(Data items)
· · ·

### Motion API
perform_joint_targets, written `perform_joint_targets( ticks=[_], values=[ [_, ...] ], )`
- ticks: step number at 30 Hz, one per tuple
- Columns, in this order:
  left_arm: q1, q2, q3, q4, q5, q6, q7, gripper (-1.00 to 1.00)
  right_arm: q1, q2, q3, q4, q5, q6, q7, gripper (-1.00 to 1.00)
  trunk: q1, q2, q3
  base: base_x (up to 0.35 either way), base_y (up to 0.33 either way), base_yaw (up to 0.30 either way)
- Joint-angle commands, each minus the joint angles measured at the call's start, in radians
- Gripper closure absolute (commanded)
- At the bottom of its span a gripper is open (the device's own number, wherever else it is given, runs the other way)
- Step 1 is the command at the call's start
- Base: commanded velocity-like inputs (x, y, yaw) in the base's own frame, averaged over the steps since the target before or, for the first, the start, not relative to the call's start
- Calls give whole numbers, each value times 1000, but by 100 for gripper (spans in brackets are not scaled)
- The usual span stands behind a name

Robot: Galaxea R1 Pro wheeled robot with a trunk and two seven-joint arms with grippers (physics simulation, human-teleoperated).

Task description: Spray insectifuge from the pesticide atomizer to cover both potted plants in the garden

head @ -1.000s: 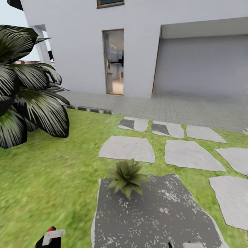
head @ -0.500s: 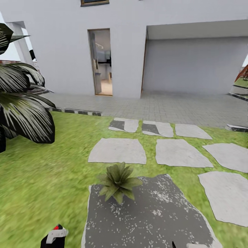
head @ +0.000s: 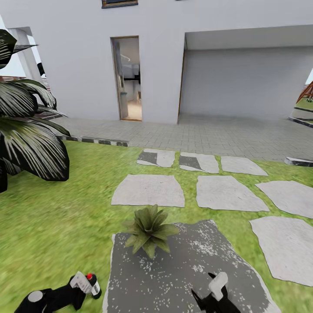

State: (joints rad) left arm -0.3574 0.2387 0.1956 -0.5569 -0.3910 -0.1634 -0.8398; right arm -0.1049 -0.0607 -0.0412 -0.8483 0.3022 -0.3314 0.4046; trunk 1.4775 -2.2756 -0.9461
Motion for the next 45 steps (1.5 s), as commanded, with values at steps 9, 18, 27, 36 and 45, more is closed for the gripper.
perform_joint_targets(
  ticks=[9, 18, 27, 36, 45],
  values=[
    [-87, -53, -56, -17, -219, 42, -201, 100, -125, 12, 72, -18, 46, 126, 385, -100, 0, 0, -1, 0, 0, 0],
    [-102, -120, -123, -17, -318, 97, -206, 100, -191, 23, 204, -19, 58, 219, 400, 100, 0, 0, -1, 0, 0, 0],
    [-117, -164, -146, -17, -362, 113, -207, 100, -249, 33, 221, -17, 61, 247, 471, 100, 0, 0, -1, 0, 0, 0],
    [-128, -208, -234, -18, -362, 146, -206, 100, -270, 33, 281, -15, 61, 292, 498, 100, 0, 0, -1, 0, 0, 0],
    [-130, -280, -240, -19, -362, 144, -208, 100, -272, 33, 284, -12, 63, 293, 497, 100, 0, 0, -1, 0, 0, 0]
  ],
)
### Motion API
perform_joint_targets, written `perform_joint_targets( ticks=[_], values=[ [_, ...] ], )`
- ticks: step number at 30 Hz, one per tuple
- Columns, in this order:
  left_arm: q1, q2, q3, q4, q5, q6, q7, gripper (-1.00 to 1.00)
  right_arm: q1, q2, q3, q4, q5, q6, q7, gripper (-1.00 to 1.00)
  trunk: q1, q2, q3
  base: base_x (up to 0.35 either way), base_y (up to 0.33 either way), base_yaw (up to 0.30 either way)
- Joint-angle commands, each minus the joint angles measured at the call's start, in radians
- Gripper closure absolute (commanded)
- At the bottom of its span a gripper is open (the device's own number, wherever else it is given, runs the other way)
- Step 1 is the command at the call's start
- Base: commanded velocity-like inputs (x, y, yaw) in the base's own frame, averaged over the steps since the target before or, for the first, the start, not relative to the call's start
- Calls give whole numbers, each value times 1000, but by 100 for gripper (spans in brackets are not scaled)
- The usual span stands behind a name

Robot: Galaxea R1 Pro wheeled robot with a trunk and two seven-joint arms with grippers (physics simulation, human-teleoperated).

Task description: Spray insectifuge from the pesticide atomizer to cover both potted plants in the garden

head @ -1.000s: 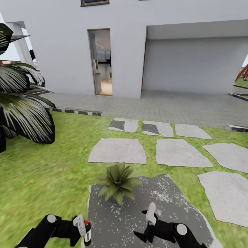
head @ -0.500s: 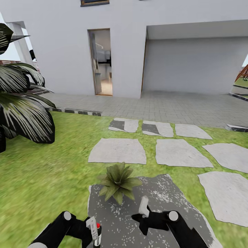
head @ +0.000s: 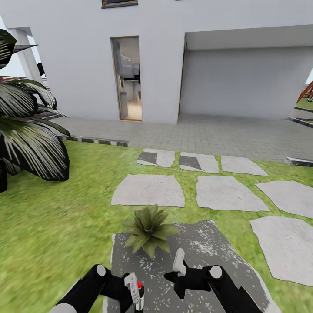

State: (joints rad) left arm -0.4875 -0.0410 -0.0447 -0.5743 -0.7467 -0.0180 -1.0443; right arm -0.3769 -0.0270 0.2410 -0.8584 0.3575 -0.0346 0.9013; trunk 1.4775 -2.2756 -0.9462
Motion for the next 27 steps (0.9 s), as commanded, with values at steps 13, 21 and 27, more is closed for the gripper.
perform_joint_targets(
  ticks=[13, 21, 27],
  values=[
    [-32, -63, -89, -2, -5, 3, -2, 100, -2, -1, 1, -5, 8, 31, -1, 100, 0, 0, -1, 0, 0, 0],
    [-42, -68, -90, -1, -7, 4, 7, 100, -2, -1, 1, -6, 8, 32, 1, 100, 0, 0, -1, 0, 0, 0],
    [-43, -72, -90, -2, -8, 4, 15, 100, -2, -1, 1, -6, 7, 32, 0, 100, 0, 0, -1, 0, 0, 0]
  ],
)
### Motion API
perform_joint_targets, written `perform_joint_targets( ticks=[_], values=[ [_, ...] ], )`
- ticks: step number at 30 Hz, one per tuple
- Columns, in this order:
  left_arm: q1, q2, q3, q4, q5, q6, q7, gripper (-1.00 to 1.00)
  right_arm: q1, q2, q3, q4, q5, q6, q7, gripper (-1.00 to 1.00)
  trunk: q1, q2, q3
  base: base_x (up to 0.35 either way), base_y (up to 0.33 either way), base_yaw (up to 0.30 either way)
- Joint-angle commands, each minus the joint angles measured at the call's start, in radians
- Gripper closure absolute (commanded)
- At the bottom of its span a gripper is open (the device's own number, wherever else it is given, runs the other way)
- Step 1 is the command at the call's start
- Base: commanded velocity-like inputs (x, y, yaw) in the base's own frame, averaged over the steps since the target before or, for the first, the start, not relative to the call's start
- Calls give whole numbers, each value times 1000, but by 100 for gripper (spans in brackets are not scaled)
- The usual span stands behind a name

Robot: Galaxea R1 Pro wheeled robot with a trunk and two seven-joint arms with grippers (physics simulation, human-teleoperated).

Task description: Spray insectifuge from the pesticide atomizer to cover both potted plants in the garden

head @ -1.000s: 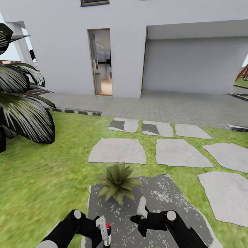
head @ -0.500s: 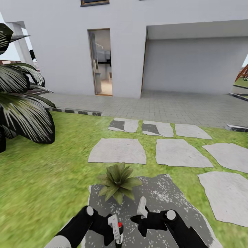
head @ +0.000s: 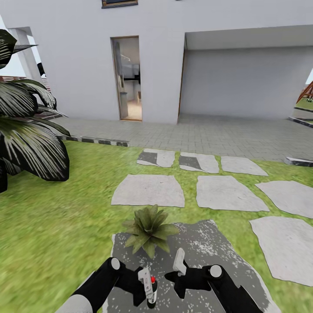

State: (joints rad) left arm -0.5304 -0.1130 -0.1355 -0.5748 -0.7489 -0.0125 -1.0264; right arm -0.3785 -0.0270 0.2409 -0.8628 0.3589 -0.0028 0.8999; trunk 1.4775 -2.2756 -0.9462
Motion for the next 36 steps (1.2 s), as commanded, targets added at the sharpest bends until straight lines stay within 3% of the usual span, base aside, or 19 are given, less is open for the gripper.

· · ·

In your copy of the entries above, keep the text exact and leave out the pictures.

→ **Answer to the exercise**:
### Motion API
perform_joint_targets, written `perform_joint_targets( ticks=[_], values=[ [_, ...] ], )`
- ticks: step number at 30 Hz, one per tuple
- Columns, in this order:
  left_arm: q1, q2, q3, q4, q5, q6, q7, gripper (-1.00 to 1.00)
  right_arm: q1, q2, q3, q4, q5, q6, q7, gripper (-1.00 to 1.00)
  trunk: q1, q2, q3
  base: base_x (up to 0.35 either way), base_y (up to 0.33 either way), base_yaw (up to 0.30 either way)
- Joint-angle commands, each minus the joint angles measured at the call's start, in radians
- Gripper closure absolute (commanded)
- At the bottom of its span a gripper is open (the device's own number, wherever else it is given, runs the other way)
- Step 1 is the command at the call's start
- Base: commanded velocity-like inputs (x, y, yaw) in the base's own frame, averaged over the steps since the target before or, for the first, the start, not relative to the call's start
- Calls give whole numbers, each value times 1000, but by 100 for gripper (spans in brackets are not scaled)
- The usual span stands behind a name

Robot: Galaxea R1 Pro wheeled robot with a trunk and two seven-joint arms with grippers (physics simulation, human-teleoperated).

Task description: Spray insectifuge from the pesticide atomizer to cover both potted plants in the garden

head @ -1.000s: 
head @ -0.500s: 
head @ +0.000s: 

State: (joints rad) left arm -0.3574 0.2387 0.1956 -0.5569 -0.3910 -0.1634 -0.8398; right arm -0.1049 -0.0607 -0.0412 -0.8483 0.3022 -0.3314 0.4046; trunk 1.4775 -2.2756 -0.9461
Motion for the next 45 steps (1.5 s), as commanded, with values at steps 9, 18, 27, 36 and 45, more is closed for the gripper.
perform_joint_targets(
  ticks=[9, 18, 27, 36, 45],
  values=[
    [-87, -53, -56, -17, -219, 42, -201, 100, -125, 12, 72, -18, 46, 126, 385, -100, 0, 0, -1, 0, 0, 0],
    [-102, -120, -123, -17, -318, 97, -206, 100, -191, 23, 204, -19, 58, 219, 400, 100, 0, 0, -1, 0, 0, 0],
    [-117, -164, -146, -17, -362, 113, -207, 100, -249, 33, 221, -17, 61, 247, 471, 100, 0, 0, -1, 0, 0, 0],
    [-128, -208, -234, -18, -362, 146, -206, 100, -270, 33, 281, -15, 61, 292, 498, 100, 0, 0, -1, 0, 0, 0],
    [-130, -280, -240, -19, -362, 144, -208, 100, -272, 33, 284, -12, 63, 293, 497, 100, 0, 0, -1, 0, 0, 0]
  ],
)
### Motion API
perform_joint_targets, written `perform_joint_targets( ticks=[_], values=[ [_, ...] ], )`
- ticks: step number at 30 Hz, one per tuple
- Columns, in this order:
  left_arm: q1, q2, q3, q4, q5, q6, q7, gripper (-1.00 to 1.00)
  right_arm: q1, q2, q3, q4, q5, q6, q7, gripper (-1.00 to 1.00)
  trunk: q1, q2, q3
  base: base_x (up to 0.35 either way), base_y (up to 0.33 either way), base_yaw (up to 0.30 either way)
- Joint-angle commands, each minus the joint angles measured at the call's start, in radians
- Gripper closure absolute (commanded)
- At the bottom of its span a gripper is open (the device's own number, wherever else it is given, runs the other way)
- Step 1 is the command at the call's start
- Base: commanded velocity-like inputs (x, y, yaw) in the base's own frame, averaged over the steps since the target before or, for the first, the start, not relative to the call's start
- Calls give whole numbers, each value times 1000, but by 100 for gripper (spans in brackets are not scaled)
- The usual span stands behind a name

Robot: Galaxea R1 Pro wheeled robot with a trunk and two seven-joint arms with grippers (physics simulation, human-teleoperated).

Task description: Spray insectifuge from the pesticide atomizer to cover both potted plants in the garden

head @ -1.000s: 
head @ -0.500s: 
head @ +0.000s: 

State: (joints rad) left arm -0.4875 -0.0410 -0.0447 -0.5743 -0.7467 -0.0180 -1.0443; right arm -0.3769 -0.0270 0.2410 -0.8584 0.3575 -0.0346 0.9013; trunk 1.4775 -2.2756 -0.9462
Motion for the next 27 steps (0.9 s), as commanded, with values at steps 13, 21 and 27, more is closed for the gripper.
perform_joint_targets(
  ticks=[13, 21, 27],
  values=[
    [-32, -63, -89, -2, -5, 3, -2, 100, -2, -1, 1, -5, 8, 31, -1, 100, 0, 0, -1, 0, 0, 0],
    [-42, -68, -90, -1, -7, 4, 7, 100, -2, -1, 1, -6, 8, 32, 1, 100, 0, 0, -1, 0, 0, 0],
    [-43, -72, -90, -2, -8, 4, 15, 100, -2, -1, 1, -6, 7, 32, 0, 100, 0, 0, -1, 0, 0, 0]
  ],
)
### Motion API
perform_joint_targets, written `perform_joint_targets( ticks=[_], values=[ [_, ...] ], )`
- ticks: step number at 30 Hz, one per tuple
- Columns, in this order:
  left_arm: q1, q2, q3, q4, q5, q6, q7, gripper (-1.00 to 1.00)
  right_arm: q1, q2, q3, q4, q5, q6, q7, gripper (-1.00 to 1.00)
  trunk: q1, q2, q3
  base: base_x (up to 0.35 either way), base_y (up to 0.33 either way), base_yaw (up to 0.30 either way)
- Joint-angle commands, each minus the joint angles measured at the call's start, in radians
- Gripper closure absolute (commanded)
- At the bottom of its span a gripper is open (the device's own number, wherever else it is given, runs the other way)
- Step 1 is the command at the call's start
- Base: commanded velocity-like inputs (x, y, yaw) in the base's own frame, averaged over the steps since the target before or, for the first, the start, not relative to the call's start
- Calls give whole numbers, each value times 1000, but by 100 for gripper (spans in brackets are not scaled)
- The usual span stands behind a name

Robot: Galaxea R1 Pro wheeled robot with a trunk and two seven-joint arms with grippers (physics simulation, human-teleoperated).

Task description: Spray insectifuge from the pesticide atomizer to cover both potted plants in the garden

head @ -1.000s: 
head @ -0.500s: 
head @ +0.000s: 

State: (joints rad) left arm -0.5304 -0.1130 -0.1355 -0.5748 -0.7489 -0.0125 -1.0264; right arm -0.3785 -0.0270 0.2409 -0.8628 0.3589 -0.0028 0.8999; trunk 1.4775 -2.2756 -0.9462
Motion for the next 36 steps (1.2 s), as commanded, targets added at the sharpest bends until straight lines stay within 3% of the usual span, base aside, or 19 are given, less is open for the gripper.

That finishes the answer to the exercise.